3. Waiver of Acceptance, Presentment, etc. The Guarantor hereby expressly waives any and all rights or defenses arising by reason of any Law which would otherwise require any election of remedies by the Company. The Guarantor waives promptness, diligence, notice of the acceptance of this Limited Guarantee and of any Guaranteed Obligations, presentment, demand for payment, notice of non-performance, default, dishonor and protest, notice of the incurrence of any Guaranteed Obligations and all other notices of any kind (other than notices to be provided in accordance with Section 12 hereof or Section 9.6 of the Merger Agreement), all defenses which may be available by virtue of any valuation, stay, moratorium Law or other similar Law now or hereafter in effect, any right to require the marshalling of assets of Parent or any other Person interested in the transactions contemplated by the Merger Agreement or any Financing Commitment (including any other Guarantor), and all suretyship defenses generally.

 

  4. Sole Remedy.

(a) The Guarantor shall not have any obligation or liability to any Person relating to, arising out of or in connection with this Limited Guarantee other than as expressly set forth herein.
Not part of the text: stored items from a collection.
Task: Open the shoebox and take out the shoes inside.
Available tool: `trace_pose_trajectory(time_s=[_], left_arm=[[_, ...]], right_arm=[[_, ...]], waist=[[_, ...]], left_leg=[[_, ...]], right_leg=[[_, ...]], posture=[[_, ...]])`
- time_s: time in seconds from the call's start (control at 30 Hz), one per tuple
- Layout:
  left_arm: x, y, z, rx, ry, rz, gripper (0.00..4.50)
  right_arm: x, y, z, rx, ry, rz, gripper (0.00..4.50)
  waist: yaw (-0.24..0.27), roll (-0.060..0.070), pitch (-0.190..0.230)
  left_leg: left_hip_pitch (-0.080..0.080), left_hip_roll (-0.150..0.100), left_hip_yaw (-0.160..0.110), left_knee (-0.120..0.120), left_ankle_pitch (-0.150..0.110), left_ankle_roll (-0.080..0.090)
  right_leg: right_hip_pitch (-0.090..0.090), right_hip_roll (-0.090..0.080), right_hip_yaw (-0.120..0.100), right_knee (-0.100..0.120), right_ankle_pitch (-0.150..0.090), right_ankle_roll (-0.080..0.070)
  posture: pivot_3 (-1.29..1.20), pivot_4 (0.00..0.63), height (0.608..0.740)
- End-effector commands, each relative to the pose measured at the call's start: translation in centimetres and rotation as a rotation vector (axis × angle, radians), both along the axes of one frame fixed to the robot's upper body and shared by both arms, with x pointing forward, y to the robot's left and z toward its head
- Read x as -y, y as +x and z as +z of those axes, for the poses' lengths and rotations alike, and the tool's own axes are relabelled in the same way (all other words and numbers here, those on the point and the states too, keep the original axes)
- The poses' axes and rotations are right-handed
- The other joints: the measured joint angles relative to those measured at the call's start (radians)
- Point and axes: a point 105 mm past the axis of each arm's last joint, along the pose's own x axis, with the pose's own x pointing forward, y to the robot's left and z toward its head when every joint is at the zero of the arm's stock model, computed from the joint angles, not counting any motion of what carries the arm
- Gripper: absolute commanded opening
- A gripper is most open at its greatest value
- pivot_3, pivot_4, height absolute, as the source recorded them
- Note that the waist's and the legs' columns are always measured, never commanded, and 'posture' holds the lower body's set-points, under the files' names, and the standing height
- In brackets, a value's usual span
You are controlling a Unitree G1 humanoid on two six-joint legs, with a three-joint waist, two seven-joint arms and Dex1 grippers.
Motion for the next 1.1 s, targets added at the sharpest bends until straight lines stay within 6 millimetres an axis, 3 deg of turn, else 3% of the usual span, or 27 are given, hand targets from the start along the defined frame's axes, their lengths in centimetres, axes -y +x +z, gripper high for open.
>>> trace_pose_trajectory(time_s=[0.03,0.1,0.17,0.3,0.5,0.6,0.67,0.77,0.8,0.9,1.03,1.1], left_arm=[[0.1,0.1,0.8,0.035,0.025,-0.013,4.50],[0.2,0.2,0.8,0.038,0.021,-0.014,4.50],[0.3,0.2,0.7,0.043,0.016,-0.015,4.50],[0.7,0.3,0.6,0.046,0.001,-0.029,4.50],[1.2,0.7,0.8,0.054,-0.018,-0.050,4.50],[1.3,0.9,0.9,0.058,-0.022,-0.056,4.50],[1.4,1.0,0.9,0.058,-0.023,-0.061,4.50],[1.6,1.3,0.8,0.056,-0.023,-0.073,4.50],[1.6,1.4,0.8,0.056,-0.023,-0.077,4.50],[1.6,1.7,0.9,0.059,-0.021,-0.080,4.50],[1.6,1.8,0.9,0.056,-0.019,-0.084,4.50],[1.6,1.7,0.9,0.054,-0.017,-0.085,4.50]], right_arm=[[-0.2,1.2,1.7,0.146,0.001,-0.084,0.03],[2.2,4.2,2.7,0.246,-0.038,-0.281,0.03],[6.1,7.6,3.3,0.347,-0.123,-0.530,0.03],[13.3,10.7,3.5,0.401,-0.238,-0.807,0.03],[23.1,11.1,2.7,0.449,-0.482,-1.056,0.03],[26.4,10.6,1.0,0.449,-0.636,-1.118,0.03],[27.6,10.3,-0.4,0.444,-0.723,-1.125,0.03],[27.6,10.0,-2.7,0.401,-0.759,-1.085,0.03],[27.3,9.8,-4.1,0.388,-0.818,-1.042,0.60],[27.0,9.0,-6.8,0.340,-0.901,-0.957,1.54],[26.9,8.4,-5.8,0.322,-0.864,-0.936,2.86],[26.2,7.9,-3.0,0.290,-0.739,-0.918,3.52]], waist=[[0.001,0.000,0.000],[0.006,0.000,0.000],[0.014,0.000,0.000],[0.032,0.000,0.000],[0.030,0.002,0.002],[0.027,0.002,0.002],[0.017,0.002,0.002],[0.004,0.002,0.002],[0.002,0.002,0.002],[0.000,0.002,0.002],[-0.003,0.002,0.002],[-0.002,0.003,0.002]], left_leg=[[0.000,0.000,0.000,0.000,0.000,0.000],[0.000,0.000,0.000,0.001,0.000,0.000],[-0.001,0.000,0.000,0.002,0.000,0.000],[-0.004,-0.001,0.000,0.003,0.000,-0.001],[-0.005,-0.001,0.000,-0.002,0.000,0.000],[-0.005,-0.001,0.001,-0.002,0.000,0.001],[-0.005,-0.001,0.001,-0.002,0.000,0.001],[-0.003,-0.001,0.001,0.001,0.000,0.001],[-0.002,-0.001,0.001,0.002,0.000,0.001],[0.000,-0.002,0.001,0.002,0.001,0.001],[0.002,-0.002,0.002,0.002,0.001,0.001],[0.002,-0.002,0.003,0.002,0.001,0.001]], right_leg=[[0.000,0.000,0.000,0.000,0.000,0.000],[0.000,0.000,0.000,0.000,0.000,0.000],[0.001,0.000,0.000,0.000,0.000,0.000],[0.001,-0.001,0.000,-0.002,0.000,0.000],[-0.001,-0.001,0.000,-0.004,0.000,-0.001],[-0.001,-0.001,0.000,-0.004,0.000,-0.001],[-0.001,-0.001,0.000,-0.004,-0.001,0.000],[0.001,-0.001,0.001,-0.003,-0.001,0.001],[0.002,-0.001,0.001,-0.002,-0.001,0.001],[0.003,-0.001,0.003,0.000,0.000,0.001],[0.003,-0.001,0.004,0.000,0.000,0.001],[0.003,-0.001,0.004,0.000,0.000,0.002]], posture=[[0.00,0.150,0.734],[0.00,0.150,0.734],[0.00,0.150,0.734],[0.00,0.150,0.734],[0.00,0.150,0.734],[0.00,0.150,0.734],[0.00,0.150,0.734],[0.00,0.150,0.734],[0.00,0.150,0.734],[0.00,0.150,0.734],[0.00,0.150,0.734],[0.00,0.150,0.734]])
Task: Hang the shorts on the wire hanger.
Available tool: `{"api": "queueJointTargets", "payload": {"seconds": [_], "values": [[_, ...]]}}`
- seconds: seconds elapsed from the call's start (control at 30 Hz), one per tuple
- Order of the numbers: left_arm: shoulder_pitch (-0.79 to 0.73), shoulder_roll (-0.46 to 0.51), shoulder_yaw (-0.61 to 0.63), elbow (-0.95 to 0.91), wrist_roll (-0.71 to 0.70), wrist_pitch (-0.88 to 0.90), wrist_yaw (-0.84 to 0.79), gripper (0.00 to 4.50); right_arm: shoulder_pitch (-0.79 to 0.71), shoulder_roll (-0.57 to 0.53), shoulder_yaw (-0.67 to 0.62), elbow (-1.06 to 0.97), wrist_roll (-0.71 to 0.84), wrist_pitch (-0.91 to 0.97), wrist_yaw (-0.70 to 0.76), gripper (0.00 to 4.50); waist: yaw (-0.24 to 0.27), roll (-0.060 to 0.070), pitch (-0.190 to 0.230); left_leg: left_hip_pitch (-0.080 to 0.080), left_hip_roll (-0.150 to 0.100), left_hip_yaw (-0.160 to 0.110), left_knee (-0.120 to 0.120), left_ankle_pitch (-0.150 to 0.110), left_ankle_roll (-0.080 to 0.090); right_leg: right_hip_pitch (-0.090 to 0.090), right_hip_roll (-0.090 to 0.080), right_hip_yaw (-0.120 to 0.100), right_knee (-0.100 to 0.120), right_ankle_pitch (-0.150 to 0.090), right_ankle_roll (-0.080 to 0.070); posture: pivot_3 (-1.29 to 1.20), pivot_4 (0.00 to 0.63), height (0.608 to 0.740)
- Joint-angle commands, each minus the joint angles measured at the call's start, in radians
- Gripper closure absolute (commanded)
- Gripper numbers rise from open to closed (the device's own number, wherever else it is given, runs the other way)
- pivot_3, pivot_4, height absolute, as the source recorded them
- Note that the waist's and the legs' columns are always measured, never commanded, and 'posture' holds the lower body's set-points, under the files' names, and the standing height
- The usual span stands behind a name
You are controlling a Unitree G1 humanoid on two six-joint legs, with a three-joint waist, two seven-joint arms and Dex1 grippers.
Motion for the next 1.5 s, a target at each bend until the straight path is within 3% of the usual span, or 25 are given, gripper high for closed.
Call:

The Company further agrees that it has no right of recovery against, and no personal liability shall attach to, any former, current or future, direct or indirect director, officer, employee, agent or affiliates of the Guarantor, Parent or Merger Sub, any former, current or future, direct or indirect holder of any equity interests or securities of the Guarantor, Parent or Merger Sub (whether such holder is a limited or general partner, member, stockholder or otherwise), any former, current or future assignee of the Guarantor, Parent or Merger Sub or any former, current or future director, officer, employee, agent, general or limited partner, manager, member, stockholder, affiliate, controlling person,


representative or assignee of any of the foregoing, through Parent or Merger Sub or otherwise, whether by or through attempted piercing of the corporate veil, by or through a claim by or on behalf of Parent or Merger Sub against the stockholders or affiliates of the Guarantor, Parent or Merger Sub or otherwise in respect of any liabilities or obligations relating to, arising out of or in connection with, the Merger Agreement and the transactions contemplated thereby, except for the Company’s rights against the Guarantor, its successors or permitted assigns under, or in connection with, this Limited Guarantee, the Confidentiality Agreement, the Equity Financing Commitment or the transactions contemplated hereby or thereby and against Parent or Merger Sub or their respective successors and assigns under, or in connection with, the Confidentiality Agreement or the Merger Agreement or the transactions contemplated thereby. In the event the Guarantor (i) consolidates with or merges with any other Person and is not the continuing or surviving entity of such consolidation or merger or (ii) transfers or conveys all or a substantial portion of its properties and other assets to any Person such that the sum of the Guarantor’s remaining net assets plus uncalled capital is less than the Maximum Amount (less amounts paid under this Limited Guarantee prior to such event), then, and in each such case, the Company may seek recourse, whether by the enforcement of any judgment or assessment or by any legal or equitable proceeding or by virtue of any applicable Law, against such continuing or surviving entity or such Person (in either case, a “Successor Entity”), as the case may be, but only to the extent of the liability of such Guarantor hereunder.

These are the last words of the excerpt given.